Write each line below back out exactly, omitting its pictures.
+===+
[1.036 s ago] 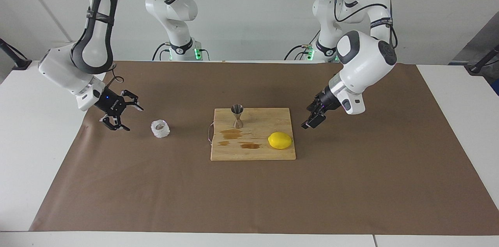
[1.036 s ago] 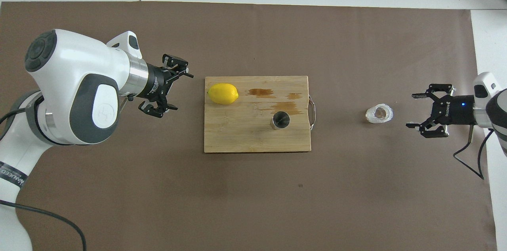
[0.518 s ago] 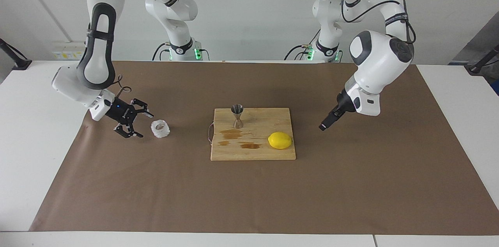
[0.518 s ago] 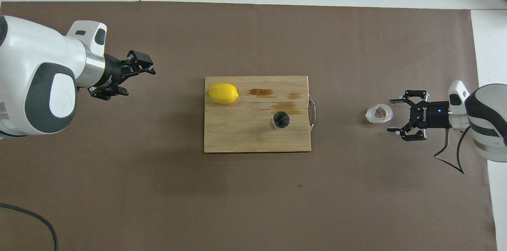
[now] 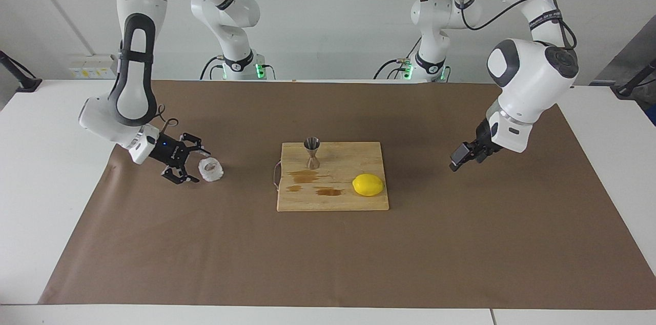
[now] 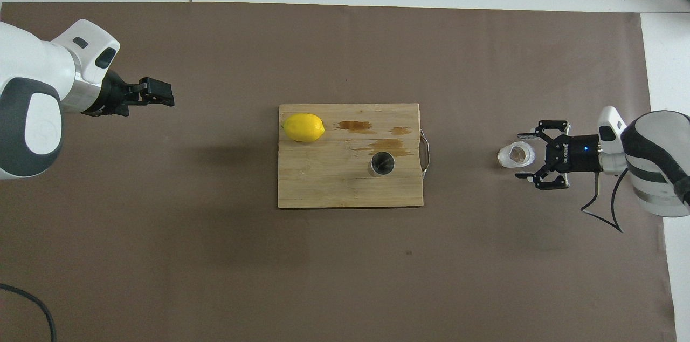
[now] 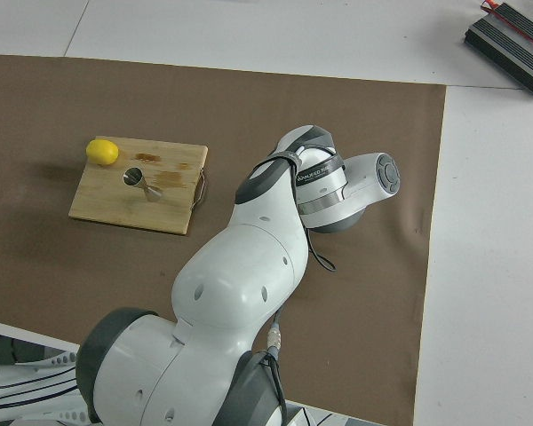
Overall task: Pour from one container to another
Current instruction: 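Retract the left gripper to rest while the right gripper reaches the white cup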
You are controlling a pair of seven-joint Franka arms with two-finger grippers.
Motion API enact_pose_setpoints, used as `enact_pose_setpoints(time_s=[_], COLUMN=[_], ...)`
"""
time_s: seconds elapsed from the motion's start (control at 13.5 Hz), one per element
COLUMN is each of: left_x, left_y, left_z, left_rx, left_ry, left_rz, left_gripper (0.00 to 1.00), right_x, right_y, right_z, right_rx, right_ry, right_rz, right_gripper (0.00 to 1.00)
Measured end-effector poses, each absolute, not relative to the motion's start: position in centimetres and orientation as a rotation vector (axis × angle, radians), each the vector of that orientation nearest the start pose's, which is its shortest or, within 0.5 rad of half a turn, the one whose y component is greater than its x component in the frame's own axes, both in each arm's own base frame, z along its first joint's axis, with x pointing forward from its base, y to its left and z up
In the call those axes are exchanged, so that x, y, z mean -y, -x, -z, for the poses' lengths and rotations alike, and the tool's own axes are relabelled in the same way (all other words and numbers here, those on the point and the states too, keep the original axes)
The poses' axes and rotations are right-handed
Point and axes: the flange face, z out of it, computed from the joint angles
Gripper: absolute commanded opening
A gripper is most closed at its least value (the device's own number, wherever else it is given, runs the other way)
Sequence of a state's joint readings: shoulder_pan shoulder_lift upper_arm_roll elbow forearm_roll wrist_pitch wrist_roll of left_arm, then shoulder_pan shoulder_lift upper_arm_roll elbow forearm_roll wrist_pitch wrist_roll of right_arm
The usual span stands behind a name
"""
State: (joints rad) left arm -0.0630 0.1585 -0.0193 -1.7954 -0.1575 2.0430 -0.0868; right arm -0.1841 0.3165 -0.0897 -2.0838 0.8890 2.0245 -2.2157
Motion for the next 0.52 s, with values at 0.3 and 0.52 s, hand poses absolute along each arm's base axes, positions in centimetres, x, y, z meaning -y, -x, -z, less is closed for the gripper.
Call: enact_pose_setpoints(time_s=[0.3, 0.52], left_x=[3.0, 2.5], left_y=[-60.9, -59.4], left_z=[-49.0, -53.0], left_rx=[-0.031, -0.098], left_ry=[3.281, 3.236], left_rz=[0.175, 0.168], left_gripper=[1.00, 1.00], right_x=[10.2, 10.2], right_y=[-54.6, -54.4], right_z=[-25.0, -24.5], right_rx=[1.617, 1.625], right_ry=[1.899, 1.891], right_rz=[0.738, 0.736], right_gripper=[1.00, 0.55])
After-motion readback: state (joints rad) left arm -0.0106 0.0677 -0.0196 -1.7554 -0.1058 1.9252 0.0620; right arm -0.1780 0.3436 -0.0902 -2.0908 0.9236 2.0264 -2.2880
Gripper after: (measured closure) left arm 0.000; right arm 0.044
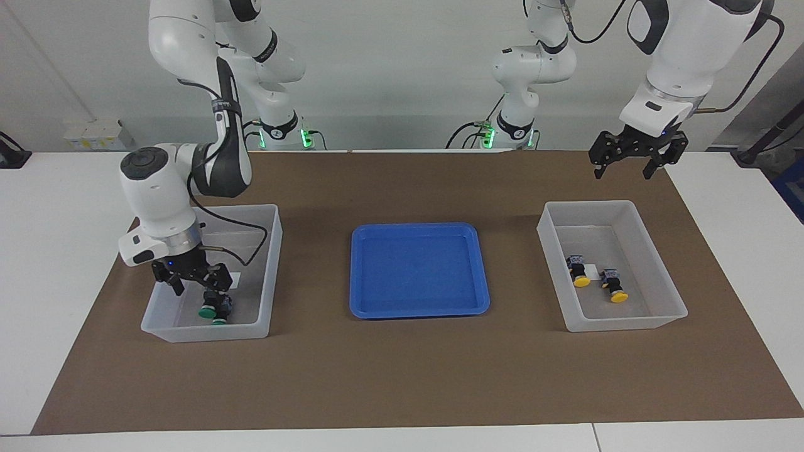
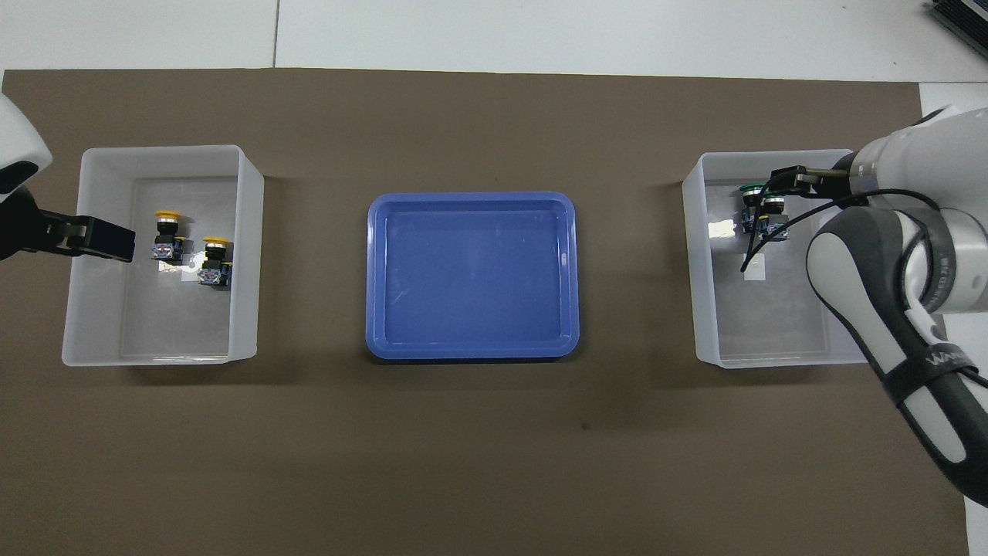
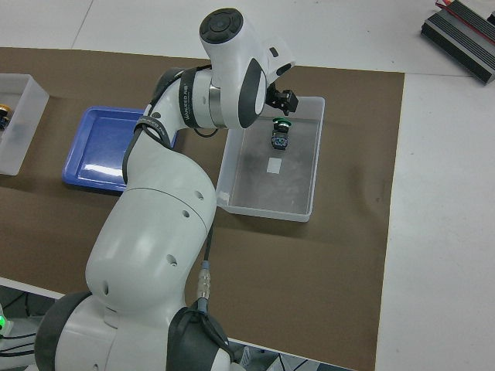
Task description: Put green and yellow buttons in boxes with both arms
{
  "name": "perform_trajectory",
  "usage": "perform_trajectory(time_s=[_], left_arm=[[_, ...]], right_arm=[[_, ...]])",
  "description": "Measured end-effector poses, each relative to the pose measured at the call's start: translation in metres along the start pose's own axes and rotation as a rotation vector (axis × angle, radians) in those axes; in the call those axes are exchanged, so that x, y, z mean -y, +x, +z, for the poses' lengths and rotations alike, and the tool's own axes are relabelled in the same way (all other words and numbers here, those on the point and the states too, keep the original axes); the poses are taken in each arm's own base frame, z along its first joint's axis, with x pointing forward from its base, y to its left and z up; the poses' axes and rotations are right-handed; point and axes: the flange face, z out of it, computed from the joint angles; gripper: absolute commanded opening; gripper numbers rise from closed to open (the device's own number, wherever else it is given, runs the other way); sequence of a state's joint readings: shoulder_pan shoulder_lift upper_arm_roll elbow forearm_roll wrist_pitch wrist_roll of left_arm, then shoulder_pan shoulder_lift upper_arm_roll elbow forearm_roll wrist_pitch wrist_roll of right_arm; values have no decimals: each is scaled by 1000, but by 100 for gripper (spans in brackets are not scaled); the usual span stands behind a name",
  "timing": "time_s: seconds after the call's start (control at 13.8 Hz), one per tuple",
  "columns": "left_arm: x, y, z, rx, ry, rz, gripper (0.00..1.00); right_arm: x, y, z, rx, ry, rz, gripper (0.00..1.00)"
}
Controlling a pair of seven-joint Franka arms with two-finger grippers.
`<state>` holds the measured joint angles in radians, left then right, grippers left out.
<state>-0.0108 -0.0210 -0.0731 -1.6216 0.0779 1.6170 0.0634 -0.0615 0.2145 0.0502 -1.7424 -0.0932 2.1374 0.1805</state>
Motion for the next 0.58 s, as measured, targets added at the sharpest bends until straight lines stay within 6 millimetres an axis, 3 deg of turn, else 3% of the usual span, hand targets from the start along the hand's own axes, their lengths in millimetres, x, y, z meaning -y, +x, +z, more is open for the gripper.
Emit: perform_trajectory(time_s=[0.22,0.58], left_arm=[[4,0,0,1,0,-7,100],[4,0,0,1,0,-7,100]], right_arm=[[14,-14,-43,52,-8,-25,100],[-4,-40,-106,85,-29,-25,100]])
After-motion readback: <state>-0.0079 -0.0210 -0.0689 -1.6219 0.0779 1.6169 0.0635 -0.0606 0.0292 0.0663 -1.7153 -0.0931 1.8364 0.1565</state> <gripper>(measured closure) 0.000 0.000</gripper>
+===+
Answer space:
[1.036 s ago] 
[1.036 s ago] 
[0.518 s ago] 
[0.518 s ago] 
[now] 
[now] 
[now] 
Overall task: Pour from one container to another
Current instruction: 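Retract the left gripper to rest while the right gripper reaches the white cup
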You are controlling a pair of seven-joint Franka arms with two-finger grippers.
Motion API enact_pose_setpoints, used as `enact_pose_setpoints(time_s=[_], COLUMN=[_], ...)`
"""
time_s: seconds elapsed from the motion's start (control at 13.5 Hz), one per element
COLUMN is each of: left_x, left_y, left_z, left_rx, left_ry, left_rz, left_gripper (0.00 to 1.00), right_x, right_y, right_z, right_rx, right_ry, right_rz, right_gripper (0.00 to 1.00)
Measured end-effector poses, each absolute, not relative to the motion's start: position in centimetres and orientation as a rotation vector (axis × angle, radians), each the vector of that orientation nearest the start pose's, which is its shortest or, within 0.5 rad of half a turn, the one whose y component is greater than its x component in the frame's own axes, both in each arm's own base frame, z along its first joint's axis, with x pointing forward from its base, y to its left and z up
In the call those axes are exchanged, so that x, y, z mean -y, -x, -z, for the poses' lengths and rotations alike, and the tool's own axes are relabelled in the same way (all other words and numbers here, those on the point and the states too, keep the original axes)
The poses' axes and rotations are right-handed
Point and axes: the flange face, z out of it, computed from the joint angles
Gripper: absolute commanded opening
A gripper is most closed at its least value (the device's own number, wherever else it is given, runs the other way)
Sequence of a state's joint readings: shoulder_pan shoulder_lift upper_arm_roll elbow forearm_roll wrist_pitch wrist_roll of left_arm, then shoulder_pan shoulder_lift upper_arm_roll elbow forearm_roll wrist_pitch wrist_roll of right_arm
The usual span stands behind a name
"""
State: (joints rad) left arm -0.0630 0.1585 -0.0193 -1.7954 -0.1575 2.0430 -0.0868; right arm -0.1841 0.3165 -0.0897 -2.0838 0.8890 2.0245 -2.2157
Motion for the next 0.52 s, with values at 0.3 and 0.52 s, hand poses absolute along each arm's base axes, positions in centimetres, x, y, z meaning -y, -x, -z, less is closed for the gripper.
Call: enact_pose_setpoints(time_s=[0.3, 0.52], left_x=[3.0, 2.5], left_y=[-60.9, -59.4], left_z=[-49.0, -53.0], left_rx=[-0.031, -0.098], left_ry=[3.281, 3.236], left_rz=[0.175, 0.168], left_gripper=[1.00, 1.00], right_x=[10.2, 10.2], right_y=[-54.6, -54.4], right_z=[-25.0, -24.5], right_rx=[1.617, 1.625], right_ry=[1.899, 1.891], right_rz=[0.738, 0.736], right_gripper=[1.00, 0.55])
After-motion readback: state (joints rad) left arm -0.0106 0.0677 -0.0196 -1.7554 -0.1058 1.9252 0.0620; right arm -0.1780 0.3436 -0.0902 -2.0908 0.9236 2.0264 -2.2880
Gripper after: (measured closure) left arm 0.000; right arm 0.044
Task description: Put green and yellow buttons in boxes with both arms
{
  "name": "perform_trajectory",
  "usage": "perform_trajectory(time_s=[_], left_arm=[[_, ...]], right_arm=[[_, ...]])",
  "description": "Measured end-effector poses, each relative to the pose measured at the call's start: translation in metres along the start pose's own axes and rotation as a rotation vector (axis × angle, radians) in those axes; in the call those axes are exchanged, so that x, y, z mean -y, +x, +z, for the poses' lengths and rotations alike, and the tool's own axes are relabelled in the same way (all other words and numbers here, those on the point and the states too, keep the original axes); the poses are taken in each arm's own base frame, z along its first joint's axis, with x pointing forward from its base, y to its left and z up; the poses' axes and rotations are right-handed; point and axes: the flange face, z out of it, computed from the joint angles; gripper: absolute commanded opening; gripper numbers rise from closed to open (the device's own number, wherever else it is given, runs the other way); sequence of a state's joint readings: shoulder_pan shoulder_lift upper_arm_roll elbow forearm_roll wrist_pitch wrist_roll of left_arm, then shoulder_pan shoulder_lift upper_arm_roll elbow forearm_roll wrist_pitch wrist_roll of right_arm; values have no decimals: each is scaled by 1000, but by 100 for gripper (spans in brackets are not scaled); the usual span stands behind a name",
  "timing": "time_s: seconds after the call's start (control at 13.8 Hz), one per tuple",
  "columns": "left_arm: x, y, z, rx, ry, rz, gripper (0.00..1.00); right_arm: x, y, z, rx, ry, rz, gripper (0.00..1.00)"
}
Controlling a pair of seven-joint Franka arms with two-finger grippers.
`<state>` holds the measured joint angles in radians, left then right, grippers left out.
<state>-0.0108 -0.0210 -0.0731 -1.6216 0.0779 1.6170 0.0634 -0.0615 0.2145 0.0502 -1.7424 -0.0932 2.1374 0.1805</state>
Motion for the next 0.58 s, as measured, targets added at the sharpest bends until straight lines stay within 6 millimetres an axis, 3 deg of turn, else 3% of the usual span, hand targets from the start along the hand's own axes, their lengths in millimetres, x, y, z meaning -y, +x, +z, more is open for the gripper.
Emit: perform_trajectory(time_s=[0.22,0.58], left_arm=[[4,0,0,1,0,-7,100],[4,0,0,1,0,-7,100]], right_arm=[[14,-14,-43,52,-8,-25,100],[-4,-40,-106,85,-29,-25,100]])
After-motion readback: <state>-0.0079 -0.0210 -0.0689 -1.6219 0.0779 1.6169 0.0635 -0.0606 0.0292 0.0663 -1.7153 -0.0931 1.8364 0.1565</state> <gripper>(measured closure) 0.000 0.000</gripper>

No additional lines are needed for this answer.